Além disso, acrescentamos que, desde 2022, as mulheres do coletivo Espíritas à Esquerda, elaboraram o Manifesto pelo direito de decidir, apresentado e aprovado na plenária do II Encontro Nacional da Esquerda Espírita (ENEE), realizado em 10 de julho de 2022 na sede do Sindicato dos Bancários do Estado de São Paulo. A íntegra do documento está disponível na página do coletivo Espíritas à Esquerda. Nesse sentido, não podemos retroceder!

Reafirmamos que:

  • O livre-arbítrio é um princípio espiritual inalienável. Cabe a cada espírito, em sua jornada evolutiva, tomar decisões éticas e conscientes. Portanto, impor restrições à autonomia das mulheres é violar esse princípio fundamental;
  • A verdadeira caridade não se expressa por meio da coerção, mas do acolhimento. Julgar e punir mulheres que enfrentam gestações resultantes de violência sexual é incompatível com a proposta espírita; e
  • A laicidade do estado é uma conquista civilizatória. O espiritismo, como filosofia espiritualista e adogmática, deve preservar sua liberdade de pensamento e jamais se prestar a impor normas religiosas sobre os corpos e as escolhas alheias.

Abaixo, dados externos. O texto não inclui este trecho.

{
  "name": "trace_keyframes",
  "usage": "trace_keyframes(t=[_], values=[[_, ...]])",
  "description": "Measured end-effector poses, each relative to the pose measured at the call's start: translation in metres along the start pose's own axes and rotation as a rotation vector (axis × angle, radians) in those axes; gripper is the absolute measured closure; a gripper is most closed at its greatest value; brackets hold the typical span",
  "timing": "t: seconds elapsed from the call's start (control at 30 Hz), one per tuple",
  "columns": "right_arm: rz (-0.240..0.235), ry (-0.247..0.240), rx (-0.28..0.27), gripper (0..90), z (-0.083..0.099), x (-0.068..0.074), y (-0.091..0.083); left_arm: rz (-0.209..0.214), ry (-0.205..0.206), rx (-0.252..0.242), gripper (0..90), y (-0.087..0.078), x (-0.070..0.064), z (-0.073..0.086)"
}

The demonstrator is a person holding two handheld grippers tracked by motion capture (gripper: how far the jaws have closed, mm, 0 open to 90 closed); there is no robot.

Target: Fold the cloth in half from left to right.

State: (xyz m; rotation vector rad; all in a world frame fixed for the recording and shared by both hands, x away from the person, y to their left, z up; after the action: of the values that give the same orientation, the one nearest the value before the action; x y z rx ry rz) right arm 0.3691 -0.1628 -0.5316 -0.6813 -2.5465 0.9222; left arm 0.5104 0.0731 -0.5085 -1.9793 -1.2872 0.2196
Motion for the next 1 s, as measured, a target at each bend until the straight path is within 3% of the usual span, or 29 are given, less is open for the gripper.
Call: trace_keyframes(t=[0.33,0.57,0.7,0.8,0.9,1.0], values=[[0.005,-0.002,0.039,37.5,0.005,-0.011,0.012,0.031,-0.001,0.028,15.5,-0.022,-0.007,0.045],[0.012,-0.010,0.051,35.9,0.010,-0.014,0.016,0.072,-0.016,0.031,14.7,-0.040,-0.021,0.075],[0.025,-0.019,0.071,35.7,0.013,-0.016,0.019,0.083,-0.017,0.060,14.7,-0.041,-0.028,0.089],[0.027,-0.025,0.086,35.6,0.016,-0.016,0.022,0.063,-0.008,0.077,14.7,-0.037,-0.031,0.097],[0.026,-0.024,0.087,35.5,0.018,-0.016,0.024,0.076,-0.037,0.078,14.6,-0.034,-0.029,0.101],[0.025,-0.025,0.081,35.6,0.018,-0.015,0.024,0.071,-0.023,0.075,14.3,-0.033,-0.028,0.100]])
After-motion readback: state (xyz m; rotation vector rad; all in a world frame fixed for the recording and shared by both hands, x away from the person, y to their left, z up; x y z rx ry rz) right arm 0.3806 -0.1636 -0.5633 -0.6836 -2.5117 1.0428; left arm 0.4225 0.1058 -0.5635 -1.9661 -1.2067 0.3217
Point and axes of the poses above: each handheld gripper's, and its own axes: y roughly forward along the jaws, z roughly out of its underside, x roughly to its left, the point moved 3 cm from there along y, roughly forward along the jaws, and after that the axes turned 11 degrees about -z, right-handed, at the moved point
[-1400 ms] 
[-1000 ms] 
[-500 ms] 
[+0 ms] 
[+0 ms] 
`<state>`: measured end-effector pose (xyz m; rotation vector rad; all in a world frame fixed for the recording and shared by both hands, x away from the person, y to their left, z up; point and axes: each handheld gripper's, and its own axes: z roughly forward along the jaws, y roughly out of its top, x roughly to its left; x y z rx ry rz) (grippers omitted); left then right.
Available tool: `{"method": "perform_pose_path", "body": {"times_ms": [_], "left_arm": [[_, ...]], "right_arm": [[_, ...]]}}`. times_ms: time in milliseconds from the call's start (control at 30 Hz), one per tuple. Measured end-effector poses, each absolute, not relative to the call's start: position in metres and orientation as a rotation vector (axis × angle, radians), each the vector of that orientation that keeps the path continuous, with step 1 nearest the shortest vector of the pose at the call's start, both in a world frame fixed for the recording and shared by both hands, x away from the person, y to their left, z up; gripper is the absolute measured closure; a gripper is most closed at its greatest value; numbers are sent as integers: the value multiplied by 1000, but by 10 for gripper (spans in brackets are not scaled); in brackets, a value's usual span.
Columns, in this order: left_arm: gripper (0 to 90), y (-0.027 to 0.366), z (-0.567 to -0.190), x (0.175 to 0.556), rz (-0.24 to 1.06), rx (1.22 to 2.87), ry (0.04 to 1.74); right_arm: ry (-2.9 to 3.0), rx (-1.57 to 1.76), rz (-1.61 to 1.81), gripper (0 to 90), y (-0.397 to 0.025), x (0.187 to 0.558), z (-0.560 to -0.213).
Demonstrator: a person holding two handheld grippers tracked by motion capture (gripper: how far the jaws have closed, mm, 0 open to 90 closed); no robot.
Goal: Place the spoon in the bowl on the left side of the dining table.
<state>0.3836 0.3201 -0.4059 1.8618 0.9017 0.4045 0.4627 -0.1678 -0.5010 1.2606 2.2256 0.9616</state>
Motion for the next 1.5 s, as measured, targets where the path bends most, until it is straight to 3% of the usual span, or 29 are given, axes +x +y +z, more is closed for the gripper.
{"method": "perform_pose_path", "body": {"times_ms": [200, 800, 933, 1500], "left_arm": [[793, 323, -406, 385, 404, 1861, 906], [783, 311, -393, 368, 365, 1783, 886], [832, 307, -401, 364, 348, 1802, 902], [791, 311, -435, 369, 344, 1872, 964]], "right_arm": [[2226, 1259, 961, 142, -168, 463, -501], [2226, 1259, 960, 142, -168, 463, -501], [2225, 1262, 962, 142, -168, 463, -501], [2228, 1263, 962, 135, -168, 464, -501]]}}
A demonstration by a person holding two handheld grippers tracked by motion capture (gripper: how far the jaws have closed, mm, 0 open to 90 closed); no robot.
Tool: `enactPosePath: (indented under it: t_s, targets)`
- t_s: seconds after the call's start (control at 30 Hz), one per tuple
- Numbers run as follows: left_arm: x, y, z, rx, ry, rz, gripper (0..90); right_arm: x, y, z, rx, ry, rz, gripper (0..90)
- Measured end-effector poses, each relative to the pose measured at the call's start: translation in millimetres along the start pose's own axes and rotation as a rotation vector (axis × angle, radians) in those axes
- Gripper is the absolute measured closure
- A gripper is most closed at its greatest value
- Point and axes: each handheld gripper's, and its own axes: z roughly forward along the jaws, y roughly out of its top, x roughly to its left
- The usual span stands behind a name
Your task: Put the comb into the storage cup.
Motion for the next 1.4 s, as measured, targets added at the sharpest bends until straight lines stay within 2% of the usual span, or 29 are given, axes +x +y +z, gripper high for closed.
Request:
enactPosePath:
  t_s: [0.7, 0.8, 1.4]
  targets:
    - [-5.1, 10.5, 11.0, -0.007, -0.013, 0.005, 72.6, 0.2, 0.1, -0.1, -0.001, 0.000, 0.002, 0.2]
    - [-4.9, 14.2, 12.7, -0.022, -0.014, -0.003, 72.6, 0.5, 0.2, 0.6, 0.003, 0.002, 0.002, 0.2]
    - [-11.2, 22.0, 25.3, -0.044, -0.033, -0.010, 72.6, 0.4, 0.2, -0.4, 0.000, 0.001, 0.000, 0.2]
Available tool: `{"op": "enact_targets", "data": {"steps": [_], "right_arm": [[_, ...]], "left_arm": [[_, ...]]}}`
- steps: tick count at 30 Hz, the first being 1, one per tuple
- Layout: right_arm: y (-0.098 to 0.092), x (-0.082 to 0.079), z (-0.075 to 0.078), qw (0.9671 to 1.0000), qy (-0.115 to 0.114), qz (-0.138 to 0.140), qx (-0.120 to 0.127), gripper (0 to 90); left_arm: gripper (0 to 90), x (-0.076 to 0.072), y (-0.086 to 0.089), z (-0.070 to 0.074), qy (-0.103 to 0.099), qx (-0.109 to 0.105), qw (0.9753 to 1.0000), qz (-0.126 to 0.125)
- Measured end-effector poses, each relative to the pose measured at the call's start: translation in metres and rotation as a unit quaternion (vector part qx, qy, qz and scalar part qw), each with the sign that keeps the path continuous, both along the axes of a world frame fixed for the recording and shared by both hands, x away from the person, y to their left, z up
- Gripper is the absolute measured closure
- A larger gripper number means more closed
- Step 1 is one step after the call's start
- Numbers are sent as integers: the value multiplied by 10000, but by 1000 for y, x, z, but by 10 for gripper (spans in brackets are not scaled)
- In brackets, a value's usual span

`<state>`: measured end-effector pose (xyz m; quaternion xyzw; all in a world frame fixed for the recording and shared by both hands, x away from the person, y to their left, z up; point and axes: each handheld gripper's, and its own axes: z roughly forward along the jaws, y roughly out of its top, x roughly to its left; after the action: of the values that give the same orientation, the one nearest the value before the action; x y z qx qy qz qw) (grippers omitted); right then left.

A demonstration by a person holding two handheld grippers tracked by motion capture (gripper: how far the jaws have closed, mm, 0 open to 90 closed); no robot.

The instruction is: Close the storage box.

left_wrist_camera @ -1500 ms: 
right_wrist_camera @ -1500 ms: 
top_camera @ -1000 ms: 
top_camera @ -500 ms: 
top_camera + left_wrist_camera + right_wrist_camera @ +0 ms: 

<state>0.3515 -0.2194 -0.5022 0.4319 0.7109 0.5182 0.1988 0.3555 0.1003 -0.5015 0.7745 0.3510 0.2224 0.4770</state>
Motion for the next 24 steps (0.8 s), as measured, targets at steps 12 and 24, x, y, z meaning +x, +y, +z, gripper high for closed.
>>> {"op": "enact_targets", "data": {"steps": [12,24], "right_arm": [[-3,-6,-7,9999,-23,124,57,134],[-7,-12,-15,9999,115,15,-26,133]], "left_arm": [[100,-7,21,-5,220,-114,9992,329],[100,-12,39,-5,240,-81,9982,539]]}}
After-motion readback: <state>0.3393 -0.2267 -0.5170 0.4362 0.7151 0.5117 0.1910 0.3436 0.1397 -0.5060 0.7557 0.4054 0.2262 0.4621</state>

Por isso, solicitamos respeitosamente a esta Corte que não aceite a participação das entidades solicitantes como representantes do espiritismo brasileiro. Porque elas não o são. Elas não falam pela maioria dos espíritas. Porque nós, espíritas progressistas, reconhecemos o direito exclusivo da mulher sobre seu corpo e entendemos que qualquer decisão sobre sua gestação é de sua única e inteira responsabilidade.

A vida da mulher —em sua integralidade física, emocional, psíquica e espiritual— deve ser respeitada como digna e inviolável. Que esta Suprema Corte, guardiã da Constituição e dos direitos fundamentais, escute também as vozes da espiritualidade que acolhe, que liberta e que caminha com o tempo.

Mulheres do Espíritas à Esquerda

Coordenação do Coletivo Espíritas à Esquerda

 

Referências:

1 COMENTÁRIO

  1. Esse é um importante esclarecimento ao STF e à sociedade brasileira: a maioria das pessoas que se declaram espíritas são progressistas! Que “as vozes da espiritualidade que acolhe, liberta e caminha com o tempo” sejam ouvidas, pois o livre arbítrio das mulheres deve ser respeitado e qualquer decisão sua deve ser sua única e inteira responsabilidade. A FEB e a ABRAME não nos representam!